In Eichmann in Jerusalem, Arendt tries to understand the lack of morality that exists in carrying out unfair actions and enduring evil in an indifferent manner. Upon listening to the monotonous and simple speech that the prosecuted proposes, she begins to question whether there is a motu proprio behind his reasoning: If he is aware of the barbarism committed or if he is simply incapable of understanding the gravity of his actions. This distance from his own humanity and from the atrocity committed, leads Arendt to weave a network of ideas that conclude in the thesis of the banality of evil, in which she theorizes about the role of obedience, the suspension of judgment, and thereby the faculty of thinking.
These reflections about the origin of evil, which already appeared in Arendt’s previous works (like The Origins of Totalitarianism), are diverse. In her philosophical evolution we can see how the conception of evil is transmuted from a radical evil to an evil linked to banality, instrumentality, and lack of active thinking. The resignification of evil arises in her work on Eichmann. We find a passage in the book “from history to action” where she dedicates a chapter to theorizing about the incapacity to think. This is why, to understand the roots of this both revolutionary and criticized conception, we must first formulate the questions linked to institutional obedience and the faculty of judgment to arrive at the thesis of the banality of evil.

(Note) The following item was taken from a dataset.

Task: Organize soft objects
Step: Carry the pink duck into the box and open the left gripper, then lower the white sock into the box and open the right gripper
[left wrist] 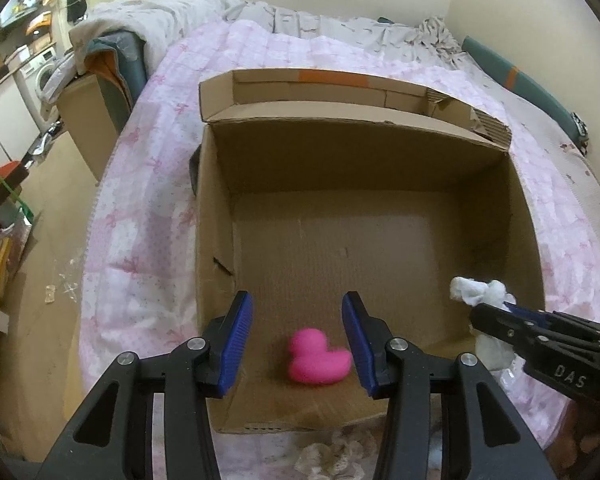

The first key to understanding this problem comes from the characterization of Eichmann as an official of evil, influenced by social and ideological mechanisms that veil active thought, leading to the inability to analyze and contemplate what is happening. In this way, cultural heritage generates a barrier between what is learned as morally valid—as a universal maxim—and concrete situations, resulting in an unreflective subject. This subject is distinguished by the distance generated between himself and his own humanity, and between himself and his personal ethical sense as well, to filter all actions as authorized, without evaluating the content of the particular facts. The banality of evil is thereby embodied in an irreflexive subject; a social automaton that follows the established patterns and complies with what is ordered as a logistical machinery of a coordinated structure.
Suggesting this raises the question: Does institutional obedience exempt moral responsibility for actions? To solve this problem, we must consider the idea of the principle of responsibility, since the world, the connections, and the institutions must be maintained, preventing them from falling into oppressive treatments. Although institutions and ways of life in a community experience dynamics of well-being dismantlement, civil disobedience will serve as an opposition to legalized barbarism; and through reflection and sensitivity to the power of the elites, small groups of individuals can be educated to make good use of the ability to articulate moral judgments. Thus, institutional obedience during atrocious realities is a reflection of the lack of moral conscience and awareness of the world. For this reason, the institutions that coordinate the artifacts of evil should be judged, not the subjects who—using their instrumental rationality—follow the established norms, since a great ethical potential is needed to discern the good actions from the bad ones that hide under routine and institutions:
Despite the monstrosity of the acts, the agent was neither a monster nor a demon, and the only specific characteristic that could be detected in his past, as well as in his conduct throughout the trial and the previous police examination, was something entirely negative: it was not stupidity, but a curious and authentic inability to think. (Arendt 1995, p. 109.)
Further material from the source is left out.